Search the material for the string "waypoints" and copy each line where it occurs.

--- Data Enclosed Below ---

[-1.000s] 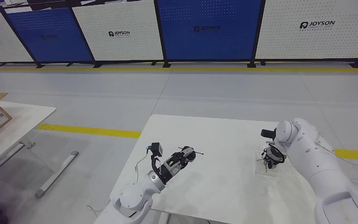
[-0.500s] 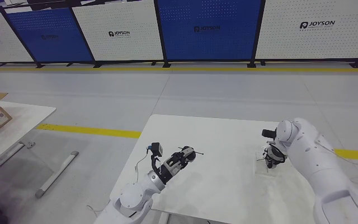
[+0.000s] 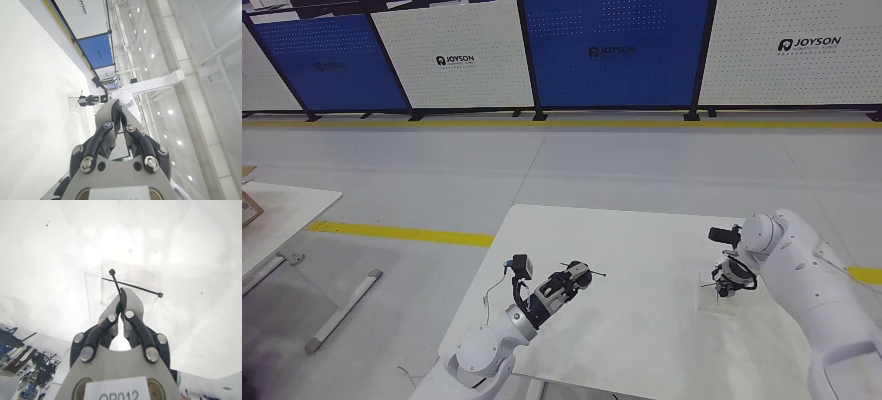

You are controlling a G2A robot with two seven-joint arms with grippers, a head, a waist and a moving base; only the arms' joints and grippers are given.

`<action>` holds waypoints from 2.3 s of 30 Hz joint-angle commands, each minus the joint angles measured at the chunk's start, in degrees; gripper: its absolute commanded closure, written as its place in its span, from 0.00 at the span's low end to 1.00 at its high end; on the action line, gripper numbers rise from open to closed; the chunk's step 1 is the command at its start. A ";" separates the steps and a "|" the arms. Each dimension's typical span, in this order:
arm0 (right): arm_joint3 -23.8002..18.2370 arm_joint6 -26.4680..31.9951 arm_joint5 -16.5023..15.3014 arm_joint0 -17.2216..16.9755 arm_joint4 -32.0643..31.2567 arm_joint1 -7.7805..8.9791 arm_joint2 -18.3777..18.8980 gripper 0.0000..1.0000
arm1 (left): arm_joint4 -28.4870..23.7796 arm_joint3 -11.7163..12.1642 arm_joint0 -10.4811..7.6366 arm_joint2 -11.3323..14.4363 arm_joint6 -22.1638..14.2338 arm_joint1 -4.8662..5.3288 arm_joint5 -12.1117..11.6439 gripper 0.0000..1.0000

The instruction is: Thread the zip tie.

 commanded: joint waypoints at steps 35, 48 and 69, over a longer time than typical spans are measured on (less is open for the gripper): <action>-2.37 2.50 3.81 -0.68 -2.28 0.55 1.13 0.85 | 0.00 0.00 0.00 0.00 0.00 0.00 0.00 1.00; -1.89 2.28 6.70 -0.83 -3.87 -0.60 0.30 0.84 | 0.00 0.00 0.00 0.00 0.00 0.00 0.00 1.00; 2.24 1.04 6.22 0.36 -4.43 -2.51 0.08 0.79 | 0.00 0.00 0.00 0.00 0.00 0.00 0.00 1.00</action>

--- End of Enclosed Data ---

> **Response to this task**:
`<action>` holds waypoints from 2.3 s of 30 Hz joint-angle commands, each minus the joint angles measured at the chunk's start, in degrees; gripper: its absolute commanded closure, written as its place in its span, from 0.00 at the span's low end to 1.00 at its high end; on the action line, gripper numbers rise from open to closed; the chunk's step 1 is the command at its start. A ";" separates the steps and a "|" the arms. Each dimension's typical span, in this order:
 commanded: joint waypoints at steps 35, 48 and 69, over a longer time than typical spans are measured on (less is open for the gripper): <action>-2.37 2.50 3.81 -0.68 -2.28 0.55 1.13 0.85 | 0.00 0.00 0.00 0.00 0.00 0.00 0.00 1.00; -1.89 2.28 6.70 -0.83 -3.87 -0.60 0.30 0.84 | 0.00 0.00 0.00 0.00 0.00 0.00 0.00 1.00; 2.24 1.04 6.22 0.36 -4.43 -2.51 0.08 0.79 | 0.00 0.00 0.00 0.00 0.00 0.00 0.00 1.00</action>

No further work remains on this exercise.